Research diary: April 2009

2009/04/26

reading c++ code tree-distance

2009/04/23

2h research methods + discussion about the project

1 spanish class 1h

Apply for a TCHPC accoun

http://www.tchpc.tcd.ie/support/training/#index1h2

2009/04/22

preparing spanish lecture

reading dependence tree code.

tree-distance:

/sharde/teaching/CSLL/4th /ZhangShasha/lib/

Bayesian Learning tutorial

2009/04/21

Study english 1h

burocracy.

2009/04/20

reading group

A New Approach to the study of translationese: Machine-learning the difference between original and translated text

MT text categorization

translationese: dialect

translation:

less lexical dense

order repeat linguistic features

unigram , bi gram , tri gram -> windows size n words.

lemma -> root of the word

SVM -> hav capacity of feature selection.

majority vouting

recall maximitacion (at least 1 vote).

pronouns & adverbial forms the most important.

concept:

compatible corpus: same topic.

humman comparation, same performance as machine.

2009/04/19

Designing the SRL system,

it will be able to label nodes, and to label semantic relations,
but it will be not able to predict semantic relations

2009/04/16

1 spanish lecture

2 h research methods

2009/04/14

chatting about how to design the SRL system.
2 implementations

2009/04/13

recall English lessons

13 Hidden Markov models

Introduction to machine learning.

urns example

reading mail

2009/04/10

undestanding SRL corpus

2009/04/08

Fwd: [SIGIR2009-Poster] Your Paper #169

We regret to inform you that your poster submission

Title: Estimating performance of text classification

has not been accepted for the SIGIR 2009 Poster Track.

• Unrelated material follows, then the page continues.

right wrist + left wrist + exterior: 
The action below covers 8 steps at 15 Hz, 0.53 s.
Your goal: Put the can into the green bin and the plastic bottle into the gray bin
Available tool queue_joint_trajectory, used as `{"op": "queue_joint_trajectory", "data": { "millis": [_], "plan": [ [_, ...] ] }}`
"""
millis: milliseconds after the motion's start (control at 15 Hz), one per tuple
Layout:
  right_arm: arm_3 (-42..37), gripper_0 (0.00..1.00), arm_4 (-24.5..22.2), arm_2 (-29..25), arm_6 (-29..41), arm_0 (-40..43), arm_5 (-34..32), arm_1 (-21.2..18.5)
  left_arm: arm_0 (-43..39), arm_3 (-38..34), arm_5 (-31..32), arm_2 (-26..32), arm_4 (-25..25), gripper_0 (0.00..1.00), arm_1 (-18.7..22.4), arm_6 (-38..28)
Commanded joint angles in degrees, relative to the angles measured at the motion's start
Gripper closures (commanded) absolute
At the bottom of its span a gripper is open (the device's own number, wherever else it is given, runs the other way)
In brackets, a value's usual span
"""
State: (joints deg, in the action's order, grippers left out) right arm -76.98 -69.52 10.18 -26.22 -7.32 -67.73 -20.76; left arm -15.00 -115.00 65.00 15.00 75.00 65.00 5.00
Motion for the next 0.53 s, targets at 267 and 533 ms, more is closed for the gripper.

The review process was extremely selective and many submissions could
not be accepted for the final program. Out of the 256 poster submissions,
the program committee selected only 86 posters, an acceptance rate of about
34%.

The reviews for your submission are included below. Each poster was
reviewed by at least three reviewers. Final poster decisions were made
by the poster co-chairs.

The conference program and registration details will be available on
the conference website shortly at:

http://www.sigir2009.org/

We hope to see you in Boston in July. If you plan on attending the
conference, then it is important to note that all visitors to the US require
a visa or a visa waiver. The starting point is the page
https://esta.cbp.dhs.gov/esta/esta.html,
through which citizens of many countries can obtain a visa waiver.

Thank you again for submitting your poster to SIGIR2009-Poster.

Best regards,

The SIGIR2009-Poster Program Chairs
Jimmy Lin and Don Metzler
------------- Review from Reviewer 1 -------------
Relevance to SIGIR (1-5, accept threshold=3) : 3
Originality of work (1-5, accept threshold=3) : 3
Quality of work (1-5, accept threshold=3) : 3
Adequacy of Citations (1-5, accept threshold=3) : 3
Quality of presentation (1-5, accept threshold=3) : 3
Impact of Ideas or Results (1-5, accept threshold=3) : 2
Impact of Resources (1-5, no threshold) : 1
Recommendation (1-6) : 2
Confidence in review (1-4) : 2

-- Comments to the author(s):
This paper takes a look at the relationship between the number of
classes and accuracy regarding classfication in multiple classes.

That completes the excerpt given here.